Silhueta de Fernando Graça durante exposição sobre Rafael no Museu de Arte Brasileira da FAAP. Foto: Henrique Lima, 13 de novembro de 2021.

Este ensaio que ora escrevo se deve ao fato de, recentemente, eu ter espiado exposição multimídia no Museu de Arte Brasileira da FAAP, intitulada Magister Raffaello – “Uma viagem maravilhosa para o Renascimento italiano”. (Fui especialmente para ver outra exposição, brasileira, “Um Celereiro de Artistas“, em especial um quadro de tamanho grande que fotografei, Camisa Verde, do meu conterrâneo, o grandioso artista e comunista Mário Gruber, e não me arrependi de observar minuciosamente o seu talento em fazer lantejoulas tão realistas, mas isto e outras coisas mais são assunto para outro ensaio…)

A Madona Sistina, de Rafael: arte-síntese dos novos tempos da Renascença, mas panfletária, insípido cartaz? Os anjos do canto inferior estão cansados do velho e renitente tema em séculos e séculos de medievo. Clique na imagem para ampliar. Melhor visualização em computador/notebook.

A crítica de Tarkóvski, de adjetivos ásperos, é convincente, mesmo que só até certo ponto:

“[…] Quem ainda não escreveu sobre Rafael e a sua Madona Sistina? A idéia do homem, que finalmente conquistou sua própria personalidade, em carne e osso, que descobriu o mundo e Deus em si mesmo e ao seu redor depois de séculos de adoração do Deus medieval, cuja contemplação o privara da sua força moral — diz-se que tudo isso encontrou concretização perfeita, coerente e definitiva nessa tela do gênio de Urbino. De certo modo, é possível que assim tenha sido. Pois, a Virgem Maria, na configuração do artista é, de fato, uma cidadã comum, cujo estado psicológico, tal como o vemos refletido na tela, tem sua base na vida real: ela está temerosa pelo destino do filho, oferecido em sacrifício aos homens. Embora tudo se dê em nome da salvação destes últimos, ele próprio está capitulando na luta contra a tentação de defender-se deles.

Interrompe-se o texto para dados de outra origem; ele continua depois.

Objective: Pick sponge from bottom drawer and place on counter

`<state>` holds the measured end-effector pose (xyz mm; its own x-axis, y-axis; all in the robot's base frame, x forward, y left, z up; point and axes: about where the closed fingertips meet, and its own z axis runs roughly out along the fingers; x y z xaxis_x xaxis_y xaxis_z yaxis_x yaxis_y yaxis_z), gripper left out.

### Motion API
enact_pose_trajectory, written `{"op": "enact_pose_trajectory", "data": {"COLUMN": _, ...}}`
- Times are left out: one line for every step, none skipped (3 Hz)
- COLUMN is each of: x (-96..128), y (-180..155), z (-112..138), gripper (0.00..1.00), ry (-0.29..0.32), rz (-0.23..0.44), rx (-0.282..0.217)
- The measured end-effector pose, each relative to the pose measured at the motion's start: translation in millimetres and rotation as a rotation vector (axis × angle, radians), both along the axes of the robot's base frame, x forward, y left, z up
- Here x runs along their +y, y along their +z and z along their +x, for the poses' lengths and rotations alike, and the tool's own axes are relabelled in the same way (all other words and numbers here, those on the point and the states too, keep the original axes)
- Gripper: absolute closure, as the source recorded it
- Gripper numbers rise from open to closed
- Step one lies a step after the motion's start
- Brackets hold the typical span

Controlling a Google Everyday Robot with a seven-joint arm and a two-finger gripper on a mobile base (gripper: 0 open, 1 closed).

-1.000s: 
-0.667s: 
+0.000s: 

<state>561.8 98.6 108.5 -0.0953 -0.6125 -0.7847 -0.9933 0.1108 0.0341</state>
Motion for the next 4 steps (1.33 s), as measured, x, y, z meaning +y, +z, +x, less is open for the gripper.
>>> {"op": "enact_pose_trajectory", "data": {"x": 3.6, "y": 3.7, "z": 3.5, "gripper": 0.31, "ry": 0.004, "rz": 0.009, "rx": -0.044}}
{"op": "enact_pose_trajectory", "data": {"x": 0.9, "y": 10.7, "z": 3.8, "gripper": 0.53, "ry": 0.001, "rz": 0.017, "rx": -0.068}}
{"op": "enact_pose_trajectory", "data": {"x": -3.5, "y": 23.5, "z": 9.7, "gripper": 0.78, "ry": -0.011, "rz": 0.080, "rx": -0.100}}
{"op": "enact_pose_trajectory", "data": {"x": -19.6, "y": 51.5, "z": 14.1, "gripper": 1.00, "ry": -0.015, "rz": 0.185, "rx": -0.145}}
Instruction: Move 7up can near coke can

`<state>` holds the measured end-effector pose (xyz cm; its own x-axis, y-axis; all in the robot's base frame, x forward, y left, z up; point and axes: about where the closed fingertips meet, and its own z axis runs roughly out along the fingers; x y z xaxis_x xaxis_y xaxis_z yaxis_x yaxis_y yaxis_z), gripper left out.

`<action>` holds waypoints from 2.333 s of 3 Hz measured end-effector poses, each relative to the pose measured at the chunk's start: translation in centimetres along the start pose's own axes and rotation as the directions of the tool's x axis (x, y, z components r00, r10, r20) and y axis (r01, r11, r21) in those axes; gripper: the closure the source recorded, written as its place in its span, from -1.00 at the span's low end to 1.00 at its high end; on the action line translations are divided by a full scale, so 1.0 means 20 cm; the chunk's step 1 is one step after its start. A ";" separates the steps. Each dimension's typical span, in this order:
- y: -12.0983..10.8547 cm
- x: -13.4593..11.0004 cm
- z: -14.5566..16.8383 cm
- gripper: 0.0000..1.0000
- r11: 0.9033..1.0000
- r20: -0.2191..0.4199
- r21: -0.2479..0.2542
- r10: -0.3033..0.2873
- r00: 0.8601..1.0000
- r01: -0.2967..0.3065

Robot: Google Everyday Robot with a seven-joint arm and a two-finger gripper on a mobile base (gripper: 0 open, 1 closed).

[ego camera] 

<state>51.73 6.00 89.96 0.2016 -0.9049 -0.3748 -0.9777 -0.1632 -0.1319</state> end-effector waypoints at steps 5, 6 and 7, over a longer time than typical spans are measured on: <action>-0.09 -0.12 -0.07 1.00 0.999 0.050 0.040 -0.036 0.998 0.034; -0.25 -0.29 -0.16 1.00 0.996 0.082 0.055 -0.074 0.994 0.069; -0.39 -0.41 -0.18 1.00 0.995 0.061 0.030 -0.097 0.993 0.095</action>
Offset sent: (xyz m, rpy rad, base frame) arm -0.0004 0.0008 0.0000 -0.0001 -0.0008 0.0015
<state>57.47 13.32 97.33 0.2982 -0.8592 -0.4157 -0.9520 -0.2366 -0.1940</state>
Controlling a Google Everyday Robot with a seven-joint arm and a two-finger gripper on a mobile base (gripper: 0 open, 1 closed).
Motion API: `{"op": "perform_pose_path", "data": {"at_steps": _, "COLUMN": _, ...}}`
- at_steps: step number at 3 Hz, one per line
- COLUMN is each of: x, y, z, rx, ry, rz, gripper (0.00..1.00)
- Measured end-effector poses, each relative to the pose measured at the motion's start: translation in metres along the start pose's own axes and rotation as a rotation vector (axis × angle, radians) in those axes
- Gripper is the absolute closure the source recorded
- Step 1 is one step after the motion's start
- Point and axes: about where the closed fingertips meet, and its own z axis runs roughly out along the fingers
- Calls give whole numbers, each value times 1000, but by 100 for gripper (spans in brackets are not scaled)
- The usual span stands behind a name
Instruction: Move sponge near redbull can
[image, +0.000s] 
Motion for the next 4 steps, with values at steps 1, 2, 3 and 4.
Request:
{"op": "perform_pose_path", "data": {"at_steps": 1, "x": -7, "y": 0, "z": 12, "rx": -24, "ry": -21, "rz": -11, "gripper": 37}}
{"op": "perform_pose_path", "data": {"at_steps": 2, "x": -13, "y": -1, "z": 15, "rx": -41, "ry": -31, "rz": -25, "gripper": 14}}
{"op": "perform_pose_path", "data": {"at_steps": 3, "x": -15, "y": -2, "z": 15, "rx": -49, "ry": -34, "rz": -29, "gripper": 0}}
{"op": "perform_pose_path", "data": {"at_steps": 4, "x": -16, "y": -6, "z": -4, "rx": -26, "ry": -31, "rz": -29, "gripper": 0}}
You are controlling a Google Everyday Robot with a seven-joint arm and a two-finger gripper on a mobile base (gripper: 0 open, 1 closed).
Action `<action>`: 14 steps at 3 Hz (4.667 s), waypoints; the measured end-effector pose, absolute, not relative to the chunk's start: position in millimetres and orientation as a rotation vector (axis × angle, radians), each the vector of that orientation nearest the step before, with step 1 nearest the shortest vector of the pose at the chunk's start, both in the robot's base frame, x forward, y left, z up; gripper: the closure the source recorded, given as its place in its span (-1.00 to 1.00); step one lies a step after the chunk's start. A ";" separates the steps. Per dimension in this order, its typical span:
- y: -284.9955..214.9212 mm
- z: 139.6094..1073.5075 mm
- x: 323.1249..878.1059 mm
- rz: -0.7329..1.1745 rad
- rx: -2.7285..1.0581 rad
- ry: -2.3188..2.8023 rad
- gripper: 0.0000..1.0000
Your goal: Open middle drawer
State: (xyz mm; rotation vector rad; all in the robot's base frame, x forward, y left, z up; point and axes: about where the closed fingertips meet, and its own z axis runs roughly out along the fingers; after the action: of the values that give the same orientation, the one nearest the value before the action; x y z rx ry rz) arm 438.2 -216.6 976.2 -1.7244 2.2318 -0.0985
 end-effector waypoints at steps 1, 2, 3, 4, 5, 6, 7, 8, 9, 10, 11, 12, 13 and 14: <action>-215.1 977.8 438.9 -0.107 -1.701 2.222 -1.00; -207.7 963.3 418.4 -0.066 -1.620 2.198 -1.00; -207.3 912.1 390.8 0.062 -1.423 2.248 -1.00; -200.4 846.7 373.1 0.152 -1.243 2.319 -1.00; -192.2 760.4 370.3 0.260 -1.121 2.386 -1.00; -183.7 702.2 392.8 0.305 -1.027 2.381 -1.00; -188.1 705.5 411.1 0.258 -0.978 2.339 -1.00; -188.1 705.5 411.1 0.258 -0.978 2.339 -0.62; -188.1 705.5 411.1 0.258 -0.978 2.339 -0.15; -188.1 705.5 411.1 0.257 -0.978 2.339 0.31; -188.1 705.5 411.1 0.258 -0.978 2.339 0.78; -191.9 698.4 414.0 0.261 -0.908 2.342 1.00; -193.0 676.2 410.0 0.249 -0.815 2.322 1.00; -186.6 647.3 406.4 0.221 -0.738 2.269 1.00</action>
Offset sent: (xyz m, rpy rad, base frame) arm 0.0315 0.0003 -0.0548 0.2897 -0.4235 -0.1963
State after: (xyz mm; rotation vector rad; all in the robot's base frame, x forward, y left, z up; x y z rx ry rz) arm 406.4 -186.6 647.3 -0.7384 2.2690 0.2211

“Tudo isso está, de fato, vivamente “escrito” no quadro — em minha opinião, com uma clareza excessiva, pois as idéias do artista oferecem-se ali à leitura: tudo por demais inequívoco e definido. Irrita-nos a tendenciosidade doentiamente alegórica do pintor, que paira sobre a forma e ofusca todas as qualidades puramente pictóricas do quadro. O artista concentrou sua vontade na clareza das idéias e na conceituação intelectual da obra; para isso, porém, pagou seu preço, pois a pintura é débil e insípida. […]” (ibidem, p. 54)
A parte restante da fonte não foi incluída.